DESCRIPTION OF THE TASK
Copy out the listing exactly.
·····
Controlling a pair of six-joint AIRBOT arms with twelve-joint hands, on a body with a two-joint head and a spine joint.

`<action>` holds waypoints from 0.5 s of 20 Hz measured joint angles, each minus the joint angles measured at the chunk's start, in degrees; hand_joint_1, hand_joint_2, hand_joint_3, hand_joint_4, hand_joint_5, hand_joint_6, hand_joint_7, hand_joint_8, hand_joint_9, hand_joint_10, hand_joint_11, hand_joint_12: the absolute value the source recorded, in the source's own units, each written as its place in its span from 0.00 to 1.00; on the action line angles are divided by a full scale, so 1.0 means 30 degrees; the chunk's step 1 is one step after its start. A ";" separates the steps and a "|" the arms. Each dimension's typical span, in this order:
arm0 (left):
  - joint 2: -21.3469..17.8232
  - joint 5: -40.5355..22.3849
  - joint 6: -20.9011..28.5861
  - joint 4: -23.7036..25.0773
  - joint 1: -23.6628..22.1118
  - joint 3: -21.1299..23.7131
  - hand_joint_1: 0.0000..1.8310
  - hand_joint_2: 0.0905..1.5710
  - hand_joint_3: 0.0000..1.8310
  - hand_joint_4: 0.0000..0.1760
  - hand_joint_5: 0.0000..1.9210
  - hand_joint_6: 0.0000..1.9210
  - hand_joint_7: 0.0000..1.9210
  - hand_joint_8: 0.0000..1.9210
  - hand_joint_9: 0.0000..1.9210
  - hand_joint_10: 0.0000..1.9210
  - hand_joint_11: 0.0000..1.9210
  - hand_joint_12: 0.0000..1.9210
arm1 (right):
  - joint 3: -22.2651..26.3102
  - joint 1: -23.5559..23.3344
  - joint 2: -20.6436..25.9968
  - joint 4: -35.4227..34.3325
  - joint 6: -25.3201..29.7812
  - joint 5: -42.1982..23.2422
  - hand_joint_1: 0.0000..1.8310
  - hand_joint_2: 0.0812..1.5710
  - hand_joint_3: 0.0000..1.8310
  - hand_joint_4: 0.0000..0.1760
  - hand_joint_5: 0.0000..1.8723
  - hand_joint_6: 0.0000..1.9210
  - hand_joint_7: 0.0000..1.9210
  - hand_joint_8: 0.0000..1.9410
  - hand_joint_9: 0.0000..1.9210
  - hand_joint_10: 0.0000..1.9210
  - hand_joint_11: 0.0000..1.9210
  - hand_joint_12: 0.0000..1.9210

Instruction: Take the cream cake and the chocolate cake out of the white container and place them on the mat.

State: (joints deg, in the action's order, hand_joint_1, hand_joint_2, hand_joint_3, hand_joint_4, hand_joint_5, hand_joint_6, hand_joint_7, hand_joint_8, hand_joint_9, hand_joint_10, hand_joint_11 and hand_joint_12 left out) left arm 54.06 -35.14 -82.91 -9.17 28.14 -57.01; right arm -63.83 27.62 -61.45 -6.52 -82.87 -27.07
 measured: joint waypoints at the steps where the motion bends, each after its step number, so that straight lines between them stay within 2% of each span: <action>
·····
EXPECTED OUTPUT
Controlling a pair of six-joint AIRBOT arms with twelve-joint hands, on a body with a two-joint head and a spine joint.

`<action>` holds waypoints from 0.5 s of 20 Hz measured joint angles, each minus the joint angles measured at the chunk's start, in degrees; hand_joint_1, hand_joint_2, hand_joint_3, hand_joint_4, hand_joint_5, hand_joint_6, hand_joint_7, hand_joint_8, hand_joint_9, hand_joint_10, hand_joint_11, hand_joint_12: the absolute value the source recorded, in the source's own units, each written as its place in its span from 0.00 to 1.00; on the action line angles are divided by a full scale, so 1.0 means 30 degrees; the chunk's step 1 is one step after its start. A ";" separates the steps and a "|" the arms. Each dimension's typical span, in this order:
arm0 (left):
  - joint 2: -21.3469..17.8232
  - joint 5: -40.5355..22.3849
  - joint 6: -20.9011..28.5861
  - joint 4: -23.7036..25.0773
  - joint 1: -23.6628..22.1118
  - joint 3: -21.1299..23.7131
  - hand_joint_1: 0.0000..1.8310
  - hand_joint_2: 0.0905..1.5710
  - hand_joint_3: 0.0000..1.8310
  - hand_joint_4: 0.0000..0.1760
  - hand_joint_5: 0.0000..1.9210
  - hand_joint_6: 0.0000..1.9210
  - hand_joint_7: 0.0000..1.9210
  - hand_joint_8: 0.0000..1.9210
  - hand_joint_9: 0.0000..1.9210
  - hand_joint_10: 0.0000..1.9210
  - hand_joint_11: 0.0000..1.9210
  - hand_joint_12: 0.0000..1.9210
arm1 (right):
  - joint 3: -22.2651..26.3102
  - joint 1: -23.5559..23.3344
  - joint 2: -20.6436..25.9968
  - joint 4: -35.4227..34.3325
  - joint 6: -25.3201..29.7812
  - joint 5: -42.1982..23.2422
  - hand_joint_1: 0.0000..1.8310
  - hand_joint_2: 0.0812..1.5710
  - hand_joint_3: 0.0000..1.8310
  - hand_joint_4: 0.0000..0.1760
  - hand_joint_5: 0.0000..1.8723
  - hand_joint_6: 0.0000..1.9210
  - hand_joint_7: 0.0000..1.9210
  - hand_joint_8: 0.0000..1.9410
  - hand_joint_9: 0.0000..1.9210
  - hand_joint_10: 0.0000..1.9210
  - hand_joint_11: 0.0000..1.9210
  - hand_joint_12: 0.0000..1.9210

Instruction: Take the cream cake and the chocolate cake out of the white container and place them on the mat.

State: (joints deg, in the action's order, hand_joint_1, hand_joint_2, hand_joint_3, hand_joint_4, hand_joint_5, hand_joint_6, hand_joint_7, hand_joint_8, hand_joint_9, hand_joint_10, hand_joint_11 and hand_joint_12 left out) left arm 54.06 -35.14 -82.91 -9.17 28.14 -57.01; right arm -63.83 27.62 -61.45 -6.52 -82.87 -27.07
 measured: joint waypoints at the steps where the motion bends, each after its step number, so that straight lines between them stay within 2% of each span: <action>

No further work remains on this exercise.